*TASK OBJECTIVE*:
Transcribe exactly the line containing "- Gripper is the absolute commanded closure" plus every later line in the data.

### TASK INPUTS

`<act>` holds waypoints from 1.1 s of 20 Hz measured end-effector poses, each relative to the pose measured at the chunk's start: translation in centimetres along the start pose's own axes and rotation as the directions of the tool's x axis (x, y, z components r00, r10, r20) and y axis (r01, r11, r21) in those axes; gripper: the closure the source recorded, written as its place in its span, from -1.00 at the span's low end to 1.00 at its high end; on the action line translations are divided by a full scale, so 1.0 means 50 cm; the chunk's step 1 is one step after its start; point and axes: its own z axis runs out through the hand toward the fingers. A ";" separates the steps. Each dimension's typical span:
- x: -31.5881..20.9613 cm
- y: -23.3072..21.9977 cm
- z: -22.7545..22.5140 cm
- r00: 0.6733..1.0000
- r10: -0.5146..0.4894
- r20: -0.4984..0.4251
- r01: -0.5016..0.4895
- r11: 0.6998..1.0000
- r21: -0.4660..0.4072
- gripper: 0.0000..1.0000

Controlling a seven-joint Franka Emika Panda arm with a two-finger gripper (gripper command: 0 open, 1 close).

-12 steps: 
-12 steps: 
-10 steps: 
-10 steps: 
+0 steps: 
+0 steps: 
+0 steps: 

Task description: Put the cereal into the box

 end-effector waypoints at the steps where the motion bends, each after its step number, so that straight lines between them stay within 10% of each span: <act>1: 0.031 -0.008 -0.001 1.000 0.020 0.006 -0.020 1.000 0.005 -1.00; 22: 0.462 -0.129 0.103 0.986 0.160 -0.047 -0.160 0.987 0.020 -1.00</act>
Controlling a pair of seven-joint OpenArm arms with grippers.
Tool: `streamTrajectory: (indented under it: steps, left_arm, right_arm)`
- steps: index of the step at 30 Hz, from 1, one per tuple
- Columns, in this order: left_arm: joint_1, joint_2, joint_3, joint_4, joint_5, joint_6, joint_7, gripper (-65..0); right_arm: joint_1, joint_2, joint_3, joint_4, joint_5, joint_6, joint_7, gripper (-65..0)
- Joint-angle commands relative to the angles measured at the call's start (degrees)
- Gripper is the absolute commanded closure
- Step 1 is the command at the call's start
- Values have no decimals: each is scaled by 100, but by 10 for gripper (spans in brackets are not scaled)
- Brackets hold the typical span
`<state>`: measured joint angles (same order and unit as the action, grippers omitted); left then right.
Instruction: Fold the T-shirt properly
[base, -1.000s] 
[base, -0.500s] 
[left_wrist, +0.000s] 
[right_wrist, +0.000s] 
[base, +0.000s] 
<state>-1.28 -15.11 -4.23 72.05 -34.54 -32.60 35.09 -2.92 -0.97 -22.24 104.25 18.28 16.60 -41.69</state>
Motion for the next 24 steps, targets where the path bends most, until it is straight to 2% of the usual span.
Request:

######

*RESULT OF THIS TASK*:
- Gripper is the absolute commanded closure
- Step 1 is the command at the call's start
- Values have no decimals: each is scaled by 100, but by 10 for gripper (spans in brackets are not scaled)
- Brackets hold the typical span
`<state>`: measured joint angles (same order and unit as the action, grippers omitted); left then right.
Instruction: Fold the T-shirt properly
[base, -1.000s] 
[base, -0.500s] 
[left_wrist, +0.000s] 
[right_wrist, +0.000s] 
[base, +0.000s] 
<state>-1.28 -15.11 -4.23 72.05 -34.54 -32.60 35.09 -2.92 -0.97 -22.24 104.25 18.28 16.60 -41.69</state>
Motion for the next 24 steps, targets where the path bends most, until it is straight to 2% of the usual span.
Request:

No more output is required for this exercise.